• [WHAT THIS TASK INVOLVES]:
Set down exactly the lines in the records below that run from the line with "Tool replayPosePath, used" to the line with "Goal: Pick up", inclusive, and nothing more.

Saved data entries
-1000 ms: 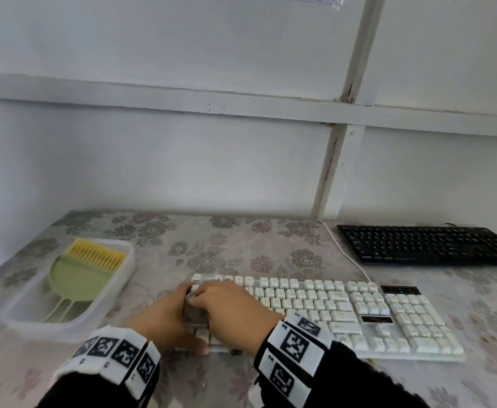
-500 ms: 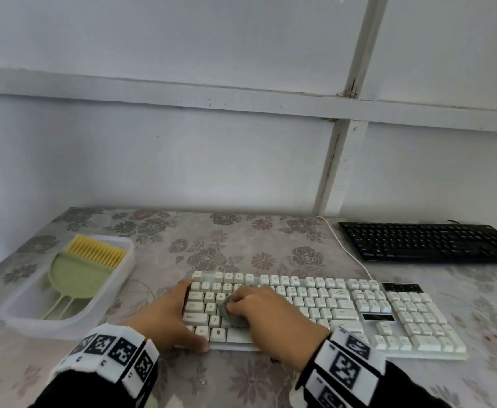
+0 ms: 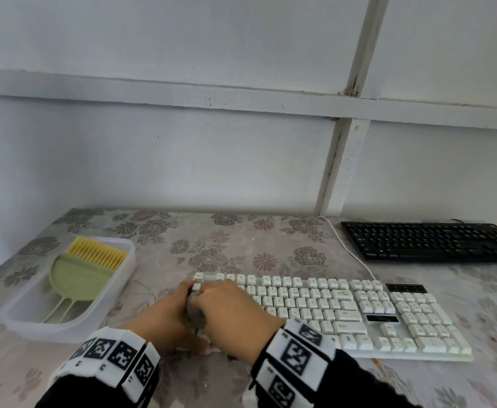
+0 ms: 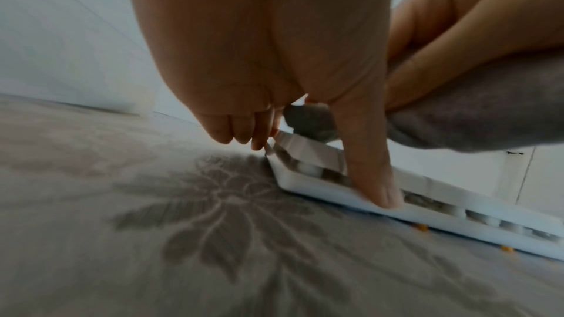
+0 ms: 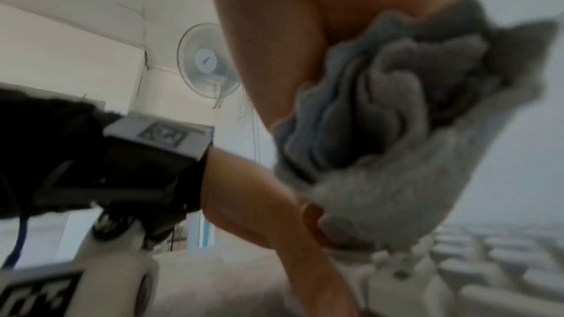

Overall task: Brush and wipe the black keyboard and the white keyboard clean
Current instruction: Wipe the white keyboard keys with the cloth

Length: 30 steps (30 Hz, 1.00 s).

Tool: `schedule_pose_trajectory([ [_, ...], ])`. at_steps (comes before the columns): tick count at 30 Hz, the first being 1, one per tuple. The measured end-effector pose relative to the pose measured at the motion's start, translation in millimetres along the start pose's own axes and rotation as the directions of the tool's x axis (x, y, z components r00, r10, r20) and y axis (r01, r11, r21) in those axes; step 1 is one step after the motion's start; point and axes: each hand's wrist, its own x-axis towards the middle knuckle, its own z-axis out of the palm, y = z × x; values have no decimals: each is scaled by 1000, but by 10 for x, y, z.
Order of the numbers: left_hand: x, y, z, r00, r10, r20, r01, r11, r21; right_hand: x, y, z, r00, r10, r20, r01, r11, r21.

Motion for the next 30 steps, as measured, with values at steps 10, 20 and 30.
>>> schedule_pose_trajectory([
  [10,-33,35,10,1000,-30,-7,30,1000,-10,-179,212,56,999,42,0,-42,998,-38],
  [20,-66,69,-3,999,-46,2,46,999,-8,-493,698,-159,981,178,79,-188,971,147],
  [30,-12,36,6,999,-33,-4,33,999,25,94,72,11,995,-63,73,53,989,136],
])
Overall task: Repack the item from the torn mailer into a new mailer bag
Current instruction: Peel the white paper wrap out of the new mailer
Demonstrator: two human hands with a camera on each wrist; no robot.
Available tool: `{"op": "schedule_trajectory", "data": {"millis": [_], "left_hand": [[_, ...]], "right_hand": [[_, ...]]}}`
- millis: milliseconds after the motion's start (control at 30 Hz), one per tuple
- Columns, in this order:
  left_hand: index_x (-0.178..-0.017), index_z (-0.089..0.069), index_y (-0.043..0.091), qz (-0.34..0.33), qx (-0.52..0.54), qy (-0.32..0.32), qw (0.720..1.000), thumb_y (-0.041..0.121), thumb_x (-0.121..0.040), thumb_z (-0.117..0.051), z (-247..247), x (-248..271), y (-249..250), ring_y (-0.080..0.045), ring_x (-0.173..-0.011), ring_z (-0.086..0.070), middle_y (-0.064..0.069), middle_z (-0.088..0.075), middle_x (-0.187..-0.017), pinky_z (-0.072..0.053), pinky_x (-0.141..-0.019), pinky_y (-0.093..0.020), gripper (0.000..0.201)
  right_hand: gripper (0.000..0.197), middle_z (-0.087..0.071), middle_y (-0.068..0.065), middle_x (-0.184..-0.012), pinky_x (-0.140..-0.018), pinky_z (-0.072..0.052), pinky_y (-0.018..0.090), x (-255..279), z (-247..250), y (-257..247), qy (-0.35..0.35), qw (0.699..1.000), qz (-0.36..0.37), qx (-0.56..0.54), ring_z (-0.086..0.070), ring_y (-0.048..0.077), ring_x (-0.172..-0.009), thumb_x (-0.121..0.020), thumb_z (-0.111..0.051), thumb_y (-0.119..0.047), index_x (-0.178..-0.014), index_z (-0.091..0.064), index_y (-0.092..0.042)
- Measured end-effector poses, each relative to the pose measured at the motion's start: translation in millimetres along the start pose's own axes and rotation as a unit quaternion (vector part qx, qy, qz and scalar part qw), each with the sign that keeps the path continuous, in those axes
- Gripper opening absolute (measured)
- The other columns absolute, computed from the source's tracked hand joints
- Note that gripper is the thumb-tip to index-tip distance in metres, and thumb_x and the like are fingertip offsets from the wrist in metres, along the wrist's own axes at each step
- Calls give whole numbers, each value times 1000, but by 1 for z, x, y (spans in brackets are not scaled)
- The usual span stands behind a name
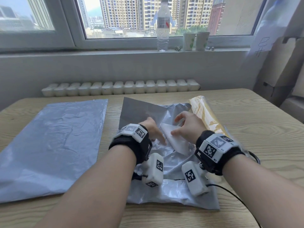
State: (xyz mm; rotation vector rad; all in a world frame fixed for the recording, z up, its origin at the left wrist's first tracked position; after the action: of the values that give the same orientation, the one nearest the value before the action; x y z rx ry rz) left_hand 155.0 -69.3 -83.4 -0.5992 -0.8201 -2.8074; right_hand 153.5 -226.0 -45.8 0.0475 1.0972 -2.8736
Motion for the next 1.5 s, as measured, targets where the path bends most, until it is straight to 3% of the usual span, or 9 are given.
{"op": "schedule_trajectory", "data": {"millis": [67,133,267,467,600,767,1167,1500], "left_hand": [[-103,-55,11,-20,20,-16,999,24,-74,-79,-1,-3,2,-19,-62,-52,-3,-58,-72,-46,-64,-28,40],[-84,-59,13,-32,9,7,999,28,-82,-71,1,-6,1,-19,-60,-53,-2,-58,-66,-48,-66,-27,19],[-86,-64,13,-38,-29,64,997,41,-77,-71,-1,-11,1,-22,-75,-56,-3,-61,-80,-45,-69,-28,30],[-104,-69,4,-28,-46,68,996,41,-75,-75,-3,-17,0,-26,-94,-66,-8,-65,-89,-44,-71,-28,48],[-104,-69,6,-19,-48,70,996,41,-75,-75,-3,-18,-3,-23,-83,-61,-5,-66,-89,-45,-70,-28,47],[-107,-67,6,-16,-52,73,996,40,-76,-75,-4,-21,-4,-25,-102,-65,-8,-70,-104,-45,-74,-29,48],[-108,-67,7,-16,-60,74,995,41,-76,-75,-5,-24,-5,-25,-102,-65,-8,-70,-107,-46,-76,-30,47],[-111,-65,7,-10,-57,75,995,42,-76,-75,-3,-21,-6,-25,-104,-64,-8,-69,-109,-46,-78,-31,51]], "right_hand": [[18,-63,-7,-83,-69,-47,27,-1,-4,5,-22,1000,-11,-12,-61,14,-82,-71,-80,-27,-85,-69,-23],[11,-66,-4,-76,-65,-47,27,-1,-7,10,-42,999,-18,-30,-62,14,-76,-73,-78,-29,-69,-69,-22],[16,-62,-2,-67,-58,-41,25,-2,-8,19,-40,997,-42,-49,-56,13,-67,-73,-77,-26,-64,-66,-18],[15,-56,-2,-62,-51,-36,23,-3,-8,20,-42,997,-45,-40,-50,10,-59,-75,-73,-21,-65,-65,-13],[14,-54,-1,-62,-51,-36,24,-3,-7,21,-35,998,-43,-35,-49,13,-60,-74,-70,-19,-64,-62,-12],[12,-56,0,-65,-53,-38,24,-4,-7,23,-30,997,-52,-38,-51,15,-63,-74,-68,-18,-65,-63,-12],[11,-60,2,-69,-53,-39,23,-3,-5,26,-22,997,-57,-42,-54,15,-65,-76,-64,-18,-68,-64,-11],[17,-58,0,-65,-55,-40,24,-3,-3,27,-17,998,-58,-34,-54,16,-65,-76,-64,-18,-60,-60,-13]]}}
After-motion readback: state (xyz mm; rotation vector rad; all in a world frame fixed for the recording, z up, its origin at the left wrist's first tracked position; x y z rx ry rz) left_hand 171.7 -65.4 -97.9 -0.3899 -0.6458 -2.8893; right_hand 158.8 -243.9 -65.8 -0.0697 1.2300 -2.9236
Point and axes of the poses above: each hand's wrist, its own x-axis away from the middle knuckle, its own z-axis out of the back of the hand, y = z × x, the point moved 9 cm from there along -x, towards the middle knuckle
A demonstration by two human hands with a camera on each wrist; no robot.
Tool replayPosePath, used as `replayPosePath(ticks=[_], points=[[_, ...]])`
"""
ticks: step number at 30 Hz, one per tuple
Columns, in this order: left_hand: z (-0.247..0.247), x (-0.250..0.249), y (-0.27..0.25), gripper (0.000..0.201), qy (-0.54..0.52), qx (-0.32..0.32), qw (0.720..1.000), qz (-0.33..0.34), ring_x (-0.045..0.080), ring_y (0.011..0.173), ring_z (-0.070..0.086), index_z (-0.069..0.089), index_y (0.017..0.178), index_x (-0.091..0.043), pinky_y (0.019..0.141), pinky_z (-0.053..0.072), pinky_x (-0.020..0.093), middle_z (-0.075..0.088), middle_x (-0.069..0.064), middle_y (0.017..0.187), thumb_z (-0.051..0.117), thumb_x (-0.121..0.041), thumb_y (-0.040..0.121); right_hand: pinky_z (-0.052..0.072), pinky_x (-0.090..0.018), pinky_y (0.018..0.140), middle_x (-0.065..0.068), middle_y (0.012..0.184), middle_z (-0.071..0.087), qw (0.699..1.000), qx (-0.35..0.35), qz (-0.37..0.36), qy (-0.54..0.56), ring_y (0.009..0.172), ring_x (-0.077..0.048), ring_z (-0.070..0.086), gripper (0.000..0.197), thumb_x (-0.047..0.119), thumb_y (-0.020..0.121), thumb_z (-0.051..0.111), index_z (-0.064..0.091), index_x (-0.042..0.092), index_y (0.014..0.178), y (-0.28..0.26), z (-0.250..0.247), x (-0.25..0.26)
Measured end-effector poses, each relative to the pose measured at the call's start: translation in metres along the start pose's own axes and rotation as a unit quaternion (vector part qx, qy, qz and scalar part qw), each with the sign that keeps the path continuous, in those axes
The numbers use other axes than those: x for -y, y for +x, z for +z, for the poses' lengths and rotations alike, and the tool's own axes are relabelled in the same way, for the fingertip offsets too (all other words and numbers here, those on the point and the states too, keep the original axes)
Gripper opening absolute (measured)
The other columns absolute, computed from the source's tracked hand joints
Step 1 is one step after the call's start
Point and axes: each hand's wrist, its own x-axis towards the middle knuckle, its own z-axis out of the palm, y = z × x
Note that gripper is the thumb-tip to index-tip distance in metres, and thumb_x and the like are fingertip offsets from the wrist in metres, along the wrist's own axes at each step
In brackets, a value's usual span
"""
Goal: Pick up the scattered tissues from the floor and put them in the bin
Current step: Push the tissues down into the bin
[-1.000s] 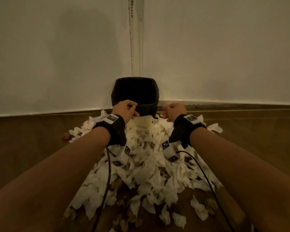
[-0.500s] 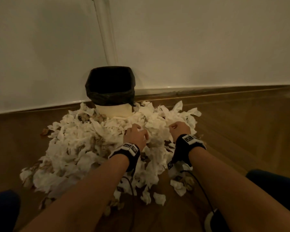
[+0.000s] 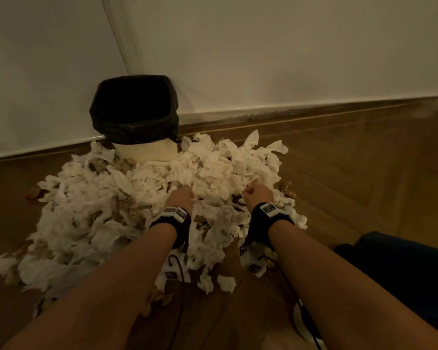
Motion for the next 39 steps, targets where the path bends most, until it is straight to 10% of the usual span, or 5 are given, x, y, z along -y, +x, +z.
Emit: replayPosePath(ticks=[7, 14, 25, 34, 39], points=[[-0.007, 0.029, -0.001, 0.034, -0.234, -0.065, 0.970, -0.029, 0.037, 0.118, 0.047, 0.056, 0.119, -0.012, 0.094, 0.044, 0.038, 0.043, 0.021, 0.136, 0.032, -0.001, 0.097, 0.044, -0.041, 0.096, -0.011, 0.128, 0.042, 0.998, 0.041, -0.030, -0.047, 0.117, -0.032, 0.043, 0.036, 0.040, 0.085, 0.060, 0.051, 0.019, 0.113, -0.021, 0.056, -0.001], [-0.021, 0.047, -0.012, 0.021, -0.329, -0.074, 0.939, -0.065, 0.018, 0.058, 0.050, 0.048, 0.103, -0.018, 0.039, 0.043, 0.021, 0.052, 0.013, 0.096, 0.026, -0.019, 0.101, 0.036, -0.050, 0.100, -0.006, 0.149, -0.001, 0.994, 0.076, 0.017, -0.071, 0.132, -0.046, 0.019, 0.057, 0.050, 0.085, 0.056, 0.030, 0.044, 0.136, -0.035, 0.086, -0.002], [-0.032, 0.052, -0.013, 0.043, -0.401, -0.006, 0.909, -0.116, 0.035, 0.117, 0.049, 0.049, 0.131, -0.001, 0.100, 0.042, 0.036, 0.048, 0.019, 0.134, 0.039, 0.010, 0.091, 0.047, -0.032, 0.096, -0.010, 0.116, 0.066, 0.996, 0.002, 0.036, 0.078, 0.106, -0.026, 0.060, 0.022, 0.016, 0.092, 0.056, 0.071, 0.009, 0.107, -0.020, 0.047, 0.002], [-0.056, 0.050, -0.053, 0.016, -0.598, 0.018, 0.788, -0.146, 0.025, 0.081, 0.060, 0.057, 0.092, -0.020, 0.047, 0.054, 0.027, 0.057, 0.010, 0.108, 0.047, -0.007, 0.095, 0.045, -0.050, 0.097, -0.017, 0.134, 0.049, 0.853, 0.047, 0.136, 0.501, 0.122, -0.043, 0.046, 0.043, -0.005, 0.095, 0.039, 0.051, 0.015, 0.131, -0.046, 0.009, 0.026], [-0.087, 0.056, -0.069, 0.029, -0.509, -0.047, 0.859, -0.034, 0.032, 0.093, 0.056, 0.053, 0.085, -0.022, 0.070, 0.057, 0.041, 0.053, 0.017, 0.116, 0.051, 0.007, 0.089, 0.037, -0.038, 0.105, -0.015, 0.151, 0.027, 0.794, 0.099, 0.158, 0.579, 0.135, -0.036, 0.032, 0.041, 0.009, 0.102, 0.029, 0.034, 0.007, 0.143, -0.072, -0.021, 0.071]])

• [EXERCISE RESPONSE]:
Tool replayPosePath, used as `replayPosePath(ticks=[_], points=[[_, ...]])`
"""
ticks: step number at 30 Hz, one per tuple
Columns, in this order: left_hand: z (-0.247..0.247), x (-0.250..0.249), y (-0.27..0.25), gripper (0.000..0.201), qy (-0.54..0.52), qx (-0.32..0.32), qw (0.720..1.000), qz (-0.33..0.34), ring_x (-0.045..0.080), ring_y (0.011..0.173), ring_z (-0.070..0.086), index_z (-0.069..0.089), index_y (0.017..0.178), index_x (-0.091..0.043), pinky_y (0.019..0.141), pinky_z (-0.053..0.072), pinky_x (-0.020..0.093), middle_z (-0.075..0.088), middle_x (-0.069..0.064), middle_y (0.017..0.187), thumb_z (-0.051..0.117), thumb_x (-0.121..0.041), thumb_y (-0.040..0.121); right_hand: pinky_z (-0.052..0.072), pinky_x (-0.090..0.018), pinky_y (0.018..0.140), middle_x (-0.065..0.068), middle_y (0.012..0.184), middle_z (-0.071..0.087), qw (0.699..1.000), qx (-0.35..0.35), qz (-0.37..0.36), qy (-0.54..0.56), ring_y (0.009..0.172), ring_x (-0.077..0.048), ring_z (-0.070..0.086), gripper (0.000..0.197), thumb_x (-0.047..0.119), thumb_y (-0.020..0.121), thumb_z (-0.051..0.111), index_z (-0.064..0.091), index_x (-0.042..0.092), index_y (0.014..0.178), y (-0.28..0.26), z (-0.250..0.247), x (-0.25..0.26)
Measured end-effector poses, each relative to the pose measured at the call's start: translation in metres along the start pose's own axes and rotation as a unit quaternion (vector part qx, qy, qz and scalar part qw), each with the sign that keeps the path continuous, in those axes
The numbers use other axes than those: x for -y, y for +x, z for +z, for the poses' lengths and rotations alike, and the tool's own axes are relabelled in the same way, for the fingertip offsets too (all other words and numbers here, those on the point and the states too, keep the original axes)
Gripper opening absolute (measured)
The other columns absolute, computed from the source's tracked hand joints
Step 1 is one step after the call's start
Point and axes: each hand's wrist, its own x-axis towards the middle knuckle, its own z-axis out of the palm, y = z × x
Note that gripper is the thumb-tip to index-tip distance in metres, and thumb_x and the like are fingertip offsets from the wrist in metres, along the wrist's own axes at each step
In brackets, a value's usual span
"""
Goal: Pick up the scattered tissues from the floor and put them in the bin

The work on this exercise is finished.